U.S. governement reasoning for preventing trials
U.S. Government reasoning for not bringing Al Qaeda sympathizers to trial. Reasoning approved by U.S. judges.
UNITED STATES COURT OF APPEALS
FOR THE FOURTH CIRCUIT
No. 05-6396
JOSE PADILLA,
Petitioner – Appellee,
versus
C. T. HANFT, U.S.N. Commander, Consolidated
Naval Brig.,
Respondent – Appellant.
Argued: July 19, 2005 Decided: September 9, 2005
___________
Before LUTTIG, MICHAEL, and TRAXLER, Circuit Judges.

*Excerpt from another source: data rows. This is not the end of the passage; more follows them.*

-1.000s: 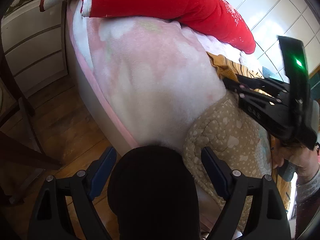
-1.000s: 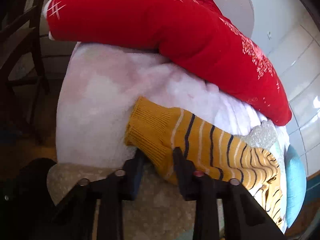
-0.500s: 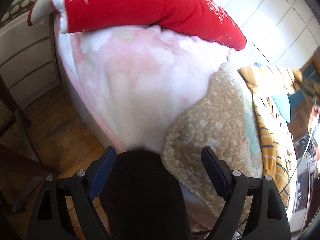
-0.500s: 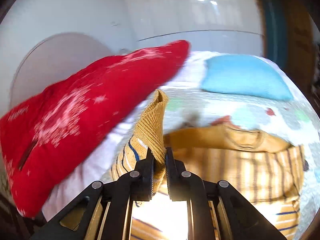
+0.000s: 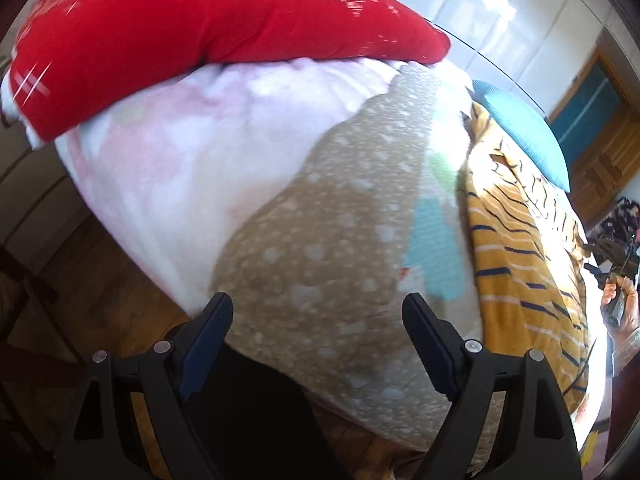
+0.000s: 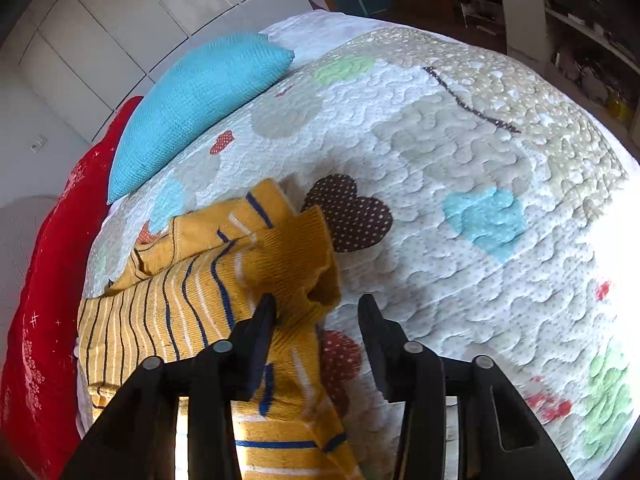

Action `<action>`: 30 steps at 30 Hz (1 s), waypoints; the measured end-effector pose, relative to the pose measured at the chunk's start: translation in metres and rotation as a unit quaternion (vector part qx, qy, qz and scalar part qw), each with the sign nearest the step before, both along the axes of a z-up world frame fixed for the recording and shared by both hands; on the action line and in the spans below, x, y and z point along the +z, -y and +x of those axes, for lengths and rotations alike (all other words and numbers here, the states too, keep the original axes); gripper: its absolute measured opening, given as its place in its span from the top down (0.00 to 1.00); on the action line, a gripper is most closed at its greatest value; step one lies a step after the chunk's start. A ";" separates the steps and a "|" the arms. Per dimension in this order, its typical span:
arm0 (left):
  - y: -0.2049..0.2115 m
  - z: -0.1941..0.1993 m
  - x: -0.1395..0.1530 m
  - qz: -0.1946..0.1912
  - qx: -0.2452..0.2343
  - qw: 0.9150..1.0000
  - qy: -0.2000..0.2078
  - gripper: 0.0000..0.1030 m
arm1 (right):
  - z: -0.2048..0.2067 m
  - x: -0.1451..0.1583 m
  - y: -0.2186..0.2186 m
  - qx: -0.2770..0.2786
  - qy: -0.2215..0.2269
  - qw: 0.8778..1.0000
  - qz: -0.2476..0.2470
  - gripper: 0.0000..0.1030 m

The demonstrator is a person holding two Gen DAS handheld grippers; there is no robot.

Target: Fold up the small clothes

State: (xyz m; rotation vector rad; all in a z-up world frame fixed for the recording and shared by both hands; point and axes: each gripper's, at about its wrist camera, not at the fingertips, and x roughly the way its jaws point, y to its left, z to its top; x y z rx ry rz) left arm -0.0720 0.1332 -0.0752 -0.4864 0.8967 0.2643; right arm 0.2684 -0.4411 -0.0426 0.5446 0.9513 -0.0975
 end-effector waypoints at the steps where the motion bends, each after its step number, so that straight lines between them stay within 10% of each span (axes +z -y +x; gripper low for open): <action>1: 0.005 0.003 0.002 0.004 -0.007 1.000 0.000 0.17 | -0.007 0.006 0.007 0.009 0.008 1.000 -0.002 0.49; 13: 0.078 0.073 0.008 0.024 -0.118 0.993 0.012 0.15 | -0.178 -0.007 0.013 0.223 0.001 0.970 0.097 0.42; 22: 0.109 0.104 -0.001 -0.112 -0.225 0.968 0.022 0.15 | -0.238 -0.050 -0.049 0.304 0.036 0.934 0.183 0.41; 30: 0.142 0.094 -0.003 -0.119 -0.256 0.959 0.028 0.16 | -0.264 -0.063 -0.084 0.317 0.068 0.916 0.236 0.42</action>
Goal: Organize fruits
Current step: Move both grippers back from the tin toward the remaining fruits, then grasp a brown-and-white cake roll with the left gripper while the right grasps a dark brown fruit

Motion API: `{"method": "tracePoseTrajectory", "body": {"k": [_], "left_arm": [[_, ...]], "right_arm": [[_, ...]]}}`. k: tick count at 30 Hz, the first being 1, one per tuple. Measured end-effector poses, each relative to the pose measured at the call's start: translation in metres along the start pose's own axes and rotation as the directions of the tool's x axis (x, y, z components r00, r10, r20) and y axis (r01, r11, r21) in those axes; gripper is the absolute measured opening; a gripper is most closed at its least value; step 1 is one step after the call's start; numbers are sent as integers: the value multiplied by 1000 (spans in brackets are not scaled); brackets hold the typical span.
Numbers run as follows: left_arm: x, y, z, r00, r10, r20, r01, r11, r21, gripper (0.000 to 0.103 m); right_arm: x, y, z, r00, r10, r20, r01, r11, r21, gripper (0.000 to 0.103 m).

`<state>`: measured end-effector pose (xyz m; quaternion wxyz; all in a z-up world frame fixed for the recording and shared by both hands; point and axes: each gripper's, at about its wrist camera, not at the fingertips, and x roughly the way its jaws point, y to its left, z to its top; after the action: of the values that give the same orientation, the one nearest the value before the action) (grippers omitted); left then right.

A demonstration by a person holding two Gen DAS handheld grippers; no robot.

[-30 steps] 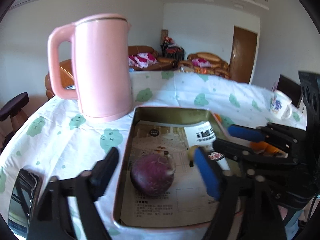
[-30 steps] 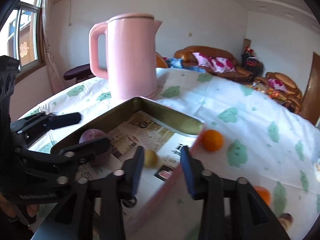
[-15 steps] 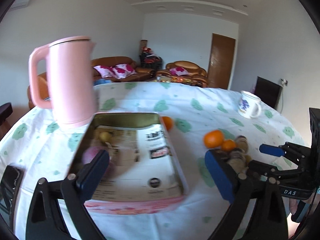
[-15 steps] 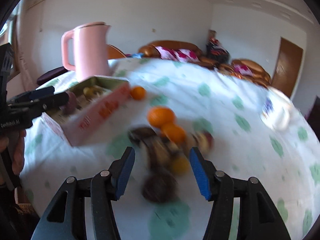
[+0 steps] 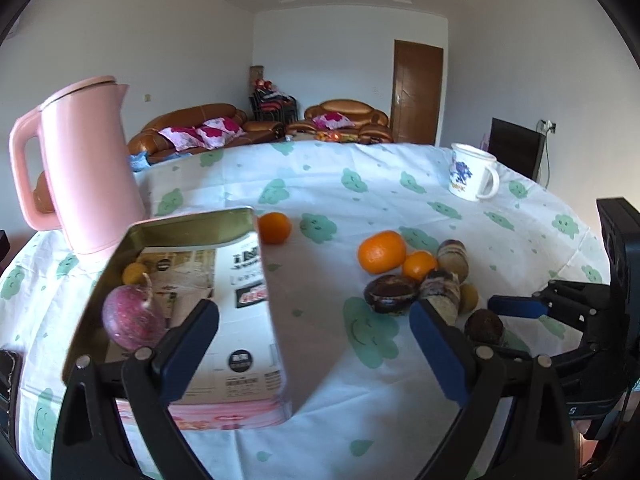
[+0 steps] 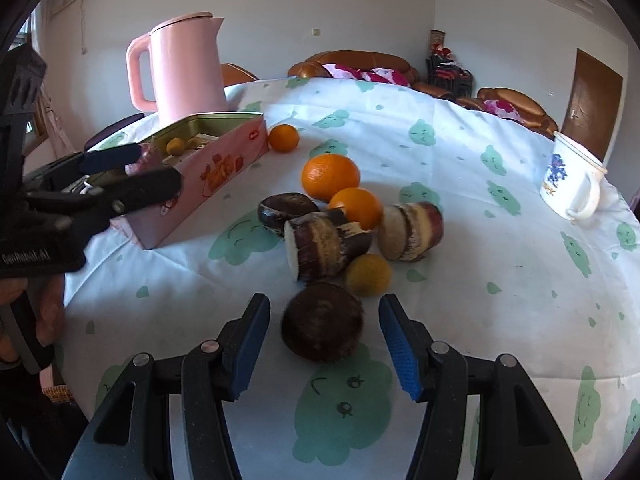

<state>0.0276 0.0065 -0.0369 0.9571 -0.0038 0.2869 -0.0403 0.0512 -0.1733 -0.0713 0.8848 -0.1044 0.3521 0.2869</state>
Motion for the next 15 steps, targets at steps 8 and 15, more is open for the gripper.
{"method": "tracePoseTrajectory", "body": {"k": [8,15], "left_arm": [[3,-24,10,999,-49,-4,49,997,52,97],[27,-58,20,993,-109,-48,114,987,117,82]], "right_arm": [[-5,-3,-2,1000,-7,16,7,1000,8,42],[-16,-46,6,990,-127,63,118,985,128,42]]}}
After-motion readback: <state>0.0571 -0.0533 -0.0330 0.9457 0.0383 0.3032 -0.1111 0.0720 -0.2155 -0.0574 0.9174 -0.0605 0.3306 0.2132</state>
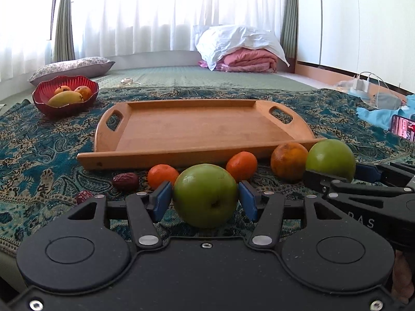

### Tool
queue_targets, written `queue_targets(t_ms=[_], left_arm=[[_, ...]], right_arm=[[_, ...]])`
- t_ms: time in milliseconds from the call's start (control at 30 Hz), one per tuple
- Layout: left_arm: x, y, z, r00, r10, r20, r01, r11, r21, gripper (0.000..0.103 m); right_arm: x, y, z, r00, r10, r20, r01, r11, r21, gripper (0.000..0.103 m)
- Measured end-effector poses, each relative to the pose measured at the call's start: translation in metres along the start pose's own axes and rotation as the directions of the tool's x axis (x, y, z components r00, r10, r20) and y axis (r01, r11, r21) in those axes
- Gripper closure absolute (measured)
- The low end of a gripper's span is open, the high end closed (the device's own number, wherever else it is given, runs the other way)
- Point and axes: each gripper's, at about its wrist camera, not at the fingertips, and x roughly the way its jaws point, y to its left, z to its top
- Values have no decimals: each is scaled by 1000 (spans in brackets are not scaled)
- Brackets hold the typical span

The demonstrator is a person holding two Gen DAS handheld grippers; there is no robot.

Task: Organize fruits
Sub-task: 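Lift both green apples and carry them over the wooden tray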

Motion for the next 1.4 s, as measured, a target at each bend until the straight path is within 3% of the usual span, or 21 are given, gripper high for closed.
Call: queue_targets(t_ms=[733, 1167, 1400], left_arm=[[22, -8, -6, 998, 58, -1, -58, 998, 16, 48], [8, 7, 35, 995, 70, 76, -71, 997, 14, 48], [22, 27, 53, 994, 93, 61, -92, 996, -16, 48]], right_arm=[[2, 0, 1, 1000, -5, -4, 5, 1000, 2, 43], [11, -9, 28, 998, -1, 62, 0, 1000, 30, 43], [29, -19, 49, 996, -1, 84, -1, 1000, 26, 43]])
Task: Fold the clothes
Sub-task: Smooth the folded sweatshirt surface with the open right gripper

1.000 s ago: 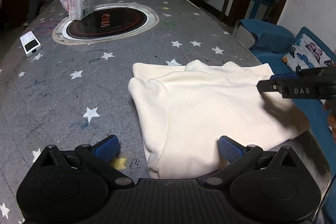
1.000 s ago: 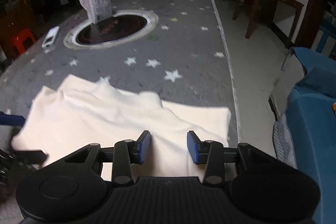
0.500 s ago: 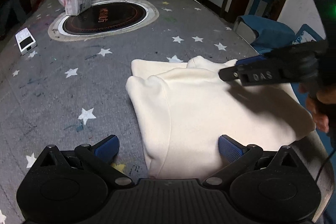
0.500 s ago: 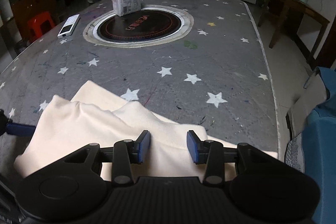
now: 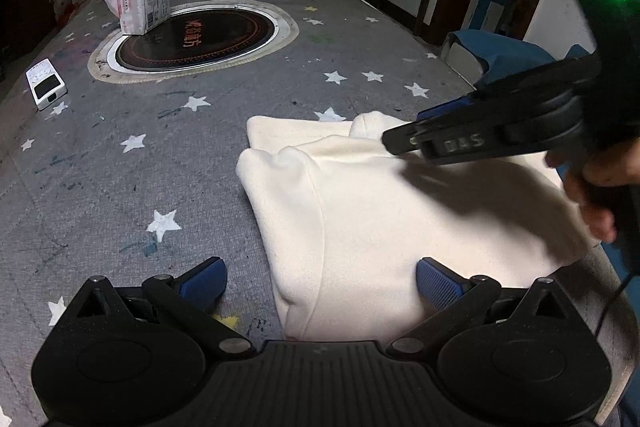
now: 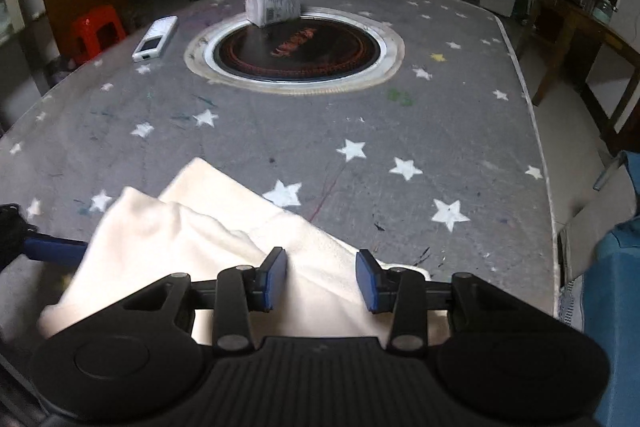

http://pacer.ca4.uscourts.gov/opinion.pdf/056396.P.pdf
[…]
Equally important, in many instances criminal prosecution would impede the Executive in its efforts to gather intelligence from the detainee and to restrict the detainee’s communication with confederates so as to ensure that the detainee does not pose a continuing threat to
national security even as he is confined ?- impediments that would render military detention not only an appropriate, but also the necessary, course of action to be taken in the interest of national security. The district court acknowledged the need to defer to the President’s determination that Padill detention is necessary and appropriate in the interest of national security.
[…]
These facts unquestionably establish that Padilla poses the requisite threat of return to battle in the ongoing armed conflict between the United States and al Qaeda in Afghanistan, and that his detention is authorized as a “fundamental incident of waging war,” id., in order “to prevent a combatant’s return to the battlefield,” id. Congress “clearly and unmistakably,” id., authorized such detention when, in the AUMF, it “permitt[ed] the use of “necessary and appropriate force,”? id., to prevent other attacks like those of September 11, 2001.